The OCA said in an announcement the decision reflected "the rapid development and popularity of this new form of sports participation among the youth." And the popularity of esports in China has soared since that decision was announced.

Twenty-one-year-old Zhu Bocheng (in-game ID: Paraboy) is a player of Peace Elite, affiliated with the Shanghai-based NOVA Esports Club.

He is going all out to prepare for the Hangzhou Asian Games, with an intense daily training schedule of up to 14 hours a day. But even during breaks, he diligently reviews and reflects on his game.

"In real life, you may not be able to change much, but in the world of esports, you can turn the tide and create endless possibilities," Zhu told Beijing-based newsweekly Lifeweek.

His gaming style is characterized by an aggressive confidence, which poses a stark contrast to his personality marked by rationality and self-discipline.
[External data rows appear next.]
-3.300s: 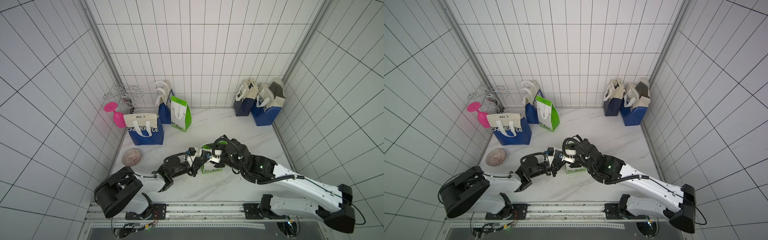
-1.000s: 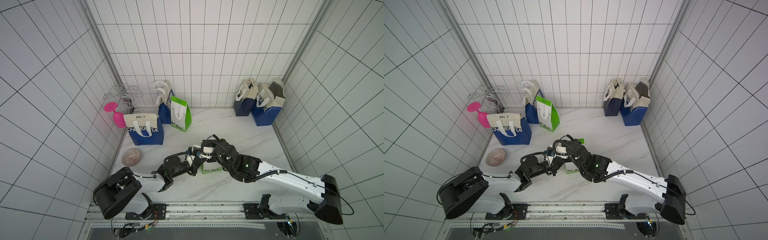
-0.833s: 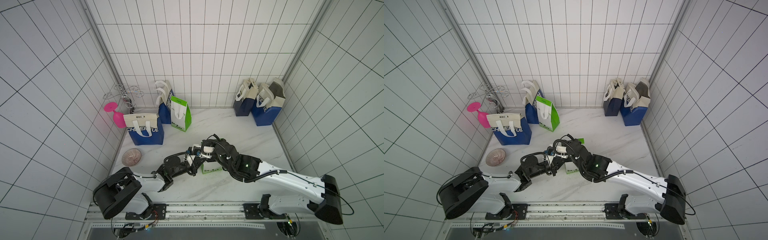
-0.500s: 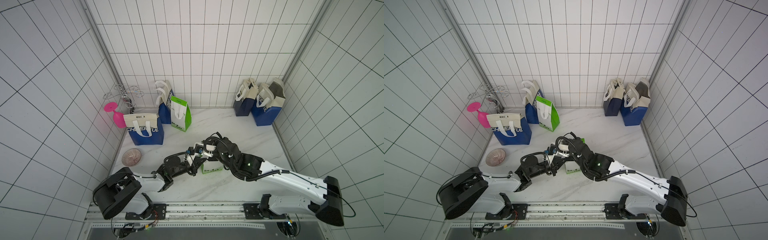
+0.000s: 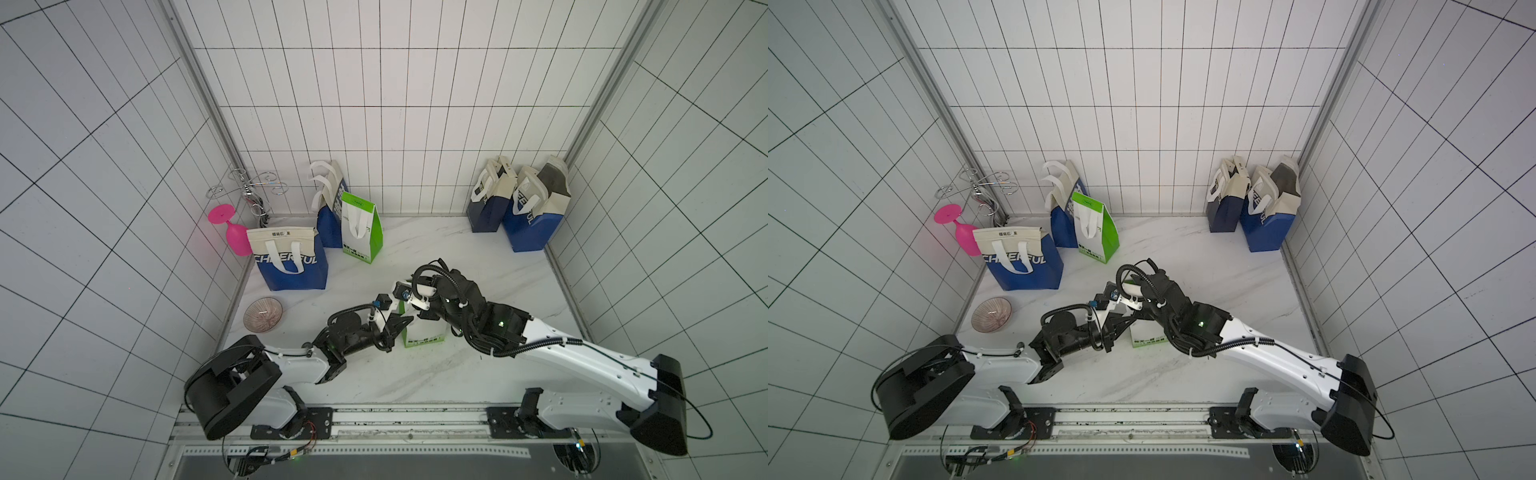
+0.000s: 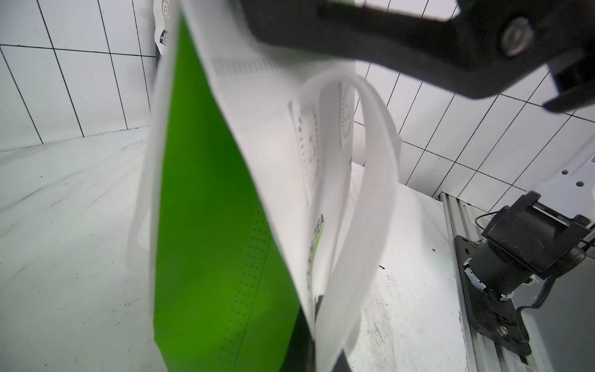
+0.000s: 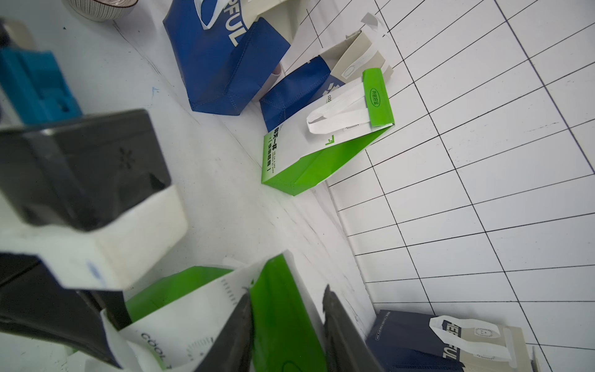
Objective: Open the takeout bag
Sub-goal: Open the takeout bag at the center of the board, then move the takeout bag to the center of the board.
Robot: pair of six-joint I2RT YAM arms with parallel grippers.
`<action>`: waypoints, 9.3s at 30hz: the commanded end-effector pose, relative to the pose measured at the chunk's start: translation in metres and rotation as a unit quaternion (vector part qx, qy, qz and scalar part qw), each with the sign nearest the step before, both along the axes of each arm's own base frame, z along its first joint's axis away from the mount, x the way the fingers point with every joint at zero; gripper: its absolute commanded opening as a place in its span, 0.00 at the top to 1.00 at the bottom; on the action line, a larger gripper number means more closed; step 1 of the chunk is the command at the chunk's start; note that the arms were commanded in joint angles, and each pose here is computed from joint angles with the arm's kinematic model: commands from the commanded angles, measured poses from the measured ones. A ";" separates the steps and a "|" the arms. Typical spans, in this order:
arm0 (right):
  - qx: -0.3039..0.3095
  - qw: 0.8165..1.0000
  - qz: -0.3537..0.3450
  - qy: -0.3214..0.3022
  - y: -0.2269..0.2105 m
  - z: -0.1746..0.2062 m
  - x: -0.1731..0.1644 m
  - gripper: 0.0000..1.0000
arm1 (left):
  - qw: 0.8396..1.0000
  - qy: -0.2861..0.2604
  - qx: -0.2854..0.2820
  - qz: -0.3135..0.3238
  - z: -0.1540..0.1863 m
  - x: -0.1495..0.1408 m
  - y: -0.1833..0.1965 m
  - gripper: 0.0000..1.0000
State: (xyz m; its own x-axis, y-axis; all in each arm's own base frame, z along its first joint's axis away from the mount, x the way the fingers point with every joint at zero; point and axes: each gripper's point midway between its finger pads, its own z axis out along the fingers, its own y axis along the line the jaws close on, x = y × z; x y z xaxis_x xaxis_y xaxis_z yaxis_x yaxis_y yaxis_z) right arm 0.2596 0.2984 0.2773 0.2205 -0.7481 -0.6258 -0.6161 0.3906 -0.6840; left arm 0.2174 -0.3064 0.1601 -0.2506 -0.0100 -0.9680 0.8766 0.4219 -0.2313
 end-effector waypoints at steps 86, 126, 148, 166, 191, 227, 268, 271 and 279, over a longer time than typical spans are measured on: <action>-0.129 0.991 0.025 -0.013 -0.037 0.092 0.003 1.00 | 1.000 -0.012 0.014 -0.003 0.008 -0.006 0.003 1.00; -0.080 0.991 -0.060 0.091 -0.054 -0.018 -0.012 0.71 | 1.000 -0.010 0.018 -0.002 0.005 -0.005 0.002 1.00; -0.122 0.990 -0.070 0.015 -0.061 0.052 0.003 1.00 | 1.000 -0.009 0.023 -0.002 0.004 -0.005 0.002 1.00; -0.172 0.982 -0.068 -0.042 -0.066 0.107 0.019 1.00 | 1.000 -0.007 0.030 0.003 0.001 -0.003 0.003 1.00; 0.036 0.982 -0.164 0.087 -0.091 0.080 0.023 0.46 | 1.000 -0.007 0.030 0.006 0.002 -0.003 0.004 1.00; 0.307 0.890 -0.091 0.325 -0.081 -0.025 -0.042 0.34 | 1.000 -0.003 0.028 0.008 0.003 -0.002 0.004 1.00; 0.463 0.794 -0.375 0.117 -0.222 0.084 0.159 1.00 | 0.984 -0.028 0.020 0.175 0.018 0.024 0.059 0.32; 0.461 0.793 -0.386 0.101 -0.240 0.088 0.178 1.00 | 0.984 -0.027 0.021 0.175 0.018 0.024 0.059 0.32; 0.460 0.772 -0.438 0.037 -0.291 0.101 0.230 1.00 | 0.984 -0.024 0.027 0.176 0.015 0.025 0.059 0.32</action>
State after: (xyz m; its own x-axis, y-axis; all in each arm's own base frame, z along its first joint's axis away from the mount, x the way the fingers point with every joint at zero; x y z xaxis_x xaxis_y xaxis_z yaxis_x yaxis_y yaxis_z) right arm 0.4657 0.0276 0.2801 -0.4291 0.1640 -0.8882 0.0944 0.9861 0.1365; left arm 0.2412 -0.2483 0.1803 -0.1891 -0.0545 -0.9805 0.6910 0.7020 -0.1722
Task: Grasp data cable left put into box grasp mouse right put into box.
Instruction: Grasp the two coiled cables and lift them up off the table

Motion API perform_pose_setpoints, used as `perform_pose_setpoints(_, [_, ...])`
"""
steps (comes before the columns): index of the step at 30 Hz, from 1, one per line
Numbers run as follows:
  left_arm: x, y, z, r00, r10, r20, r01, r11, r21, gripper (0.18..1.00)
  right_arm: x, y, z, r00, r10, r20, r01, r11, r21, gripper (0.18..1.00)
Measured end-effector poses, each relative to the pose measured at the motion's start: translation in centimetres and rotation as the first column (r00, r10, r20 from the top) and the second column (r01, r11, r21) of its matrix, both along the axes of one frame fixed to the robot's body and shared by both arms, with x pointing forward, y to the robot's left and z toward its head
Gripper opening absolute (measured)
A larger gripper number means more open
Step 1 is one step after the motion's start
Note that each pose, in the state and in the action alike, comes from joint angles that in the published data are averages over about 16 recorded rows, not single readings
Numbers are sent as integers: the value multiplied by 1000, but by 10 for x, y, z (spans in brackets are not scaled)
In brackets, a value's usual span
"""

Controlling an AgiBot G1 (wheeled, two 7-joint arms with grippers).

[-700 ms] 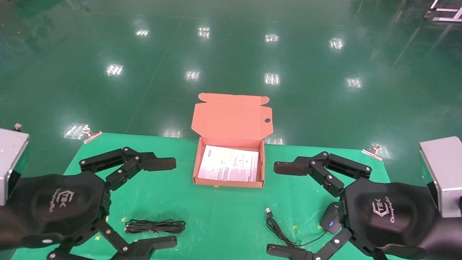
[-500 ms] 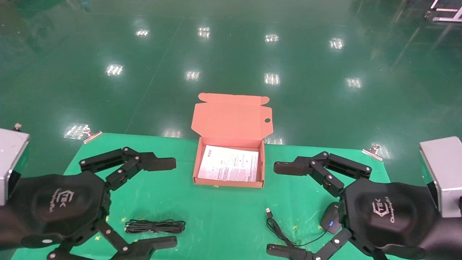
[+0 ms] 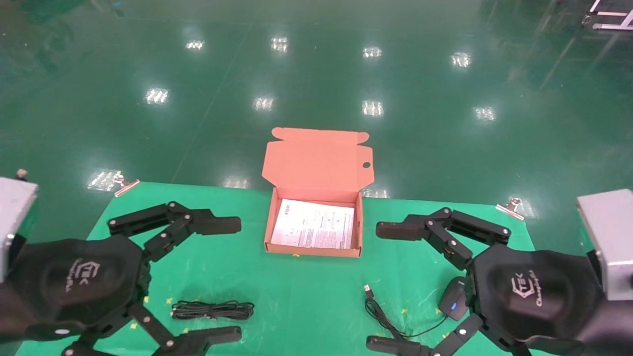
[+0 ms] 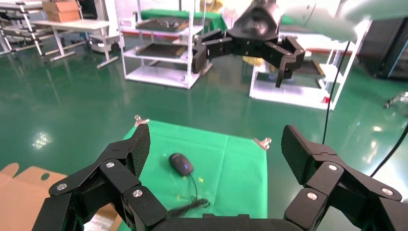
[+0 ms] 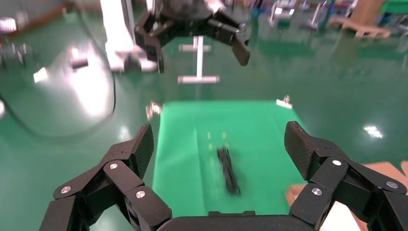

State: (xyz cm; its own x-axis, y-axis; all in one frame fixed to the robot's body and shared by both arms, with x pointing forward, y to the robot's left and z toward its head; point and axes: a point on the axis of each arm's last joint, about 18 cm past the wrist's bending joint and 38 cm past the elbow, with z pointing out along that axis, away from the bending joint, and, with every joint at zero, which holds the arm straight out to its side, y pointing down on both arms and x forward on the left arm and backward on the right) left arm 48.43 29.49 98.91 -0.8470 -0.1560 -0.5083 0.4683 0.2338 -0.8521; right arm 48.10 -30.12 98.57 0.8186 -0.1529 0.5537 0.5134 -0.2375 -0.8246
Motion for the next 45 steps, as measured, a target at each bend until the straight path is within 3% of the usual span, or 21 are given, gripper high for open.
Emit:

Audiences often label him as a genius, but he never believes he possesses exceptional talent, "because every professional esports player, initially, was chosen because of their talent."

Ready to roll

On August 30, the Hangzhou Asian Games Command Center, along with competition venue teams and independent training venue teams, conducted an all-inclusive drill focusing on arrival and departure services, Asian Games Village operations, media services, event security, competition organization and award ceremonies. As part of it, a full-fledged Women's Table Tennis Team Final test event took place at Hangzhou's Gongshu Canal Sports Park Gymnasium.

"The gymnasium will host the table tennis and breakdancing competitions. The venue's team has been fine-tuning every aspect to ensure that the venue's operations meet Asiad requirements," Wang Xiaochen, a staff member at the gymnasium, told Xinhua.

The success of the drill showed all venues are ready to roll for the supersize sports event's official opening on September 23.

The esports competitions will take place inside a new Hangzhou venue. Located in an ecological park about an hour's drive from the city center, this setting is China's first stadium dedicated to esports competitions and also echoes the Games' "green, smart, economical and ethical" ethos.

Famous Chinese esports player Hong Lian visited the venue in early June and described it as "a dream come true" for players. "The design of the stadium is very cool and the lighting adds a touch of glamour," he shared his excitement in a short video posted on Douyin, China's TikTok, after his visit. "I wish I could compete in this stadium."

A short walk from the esports venue, a large park converted from an old industrial factory will serve as the Games' largest theme park, where visitors will be able to watch all the competitions on eight digital displays. The park will also host a range of activities as the Asiad unfolds.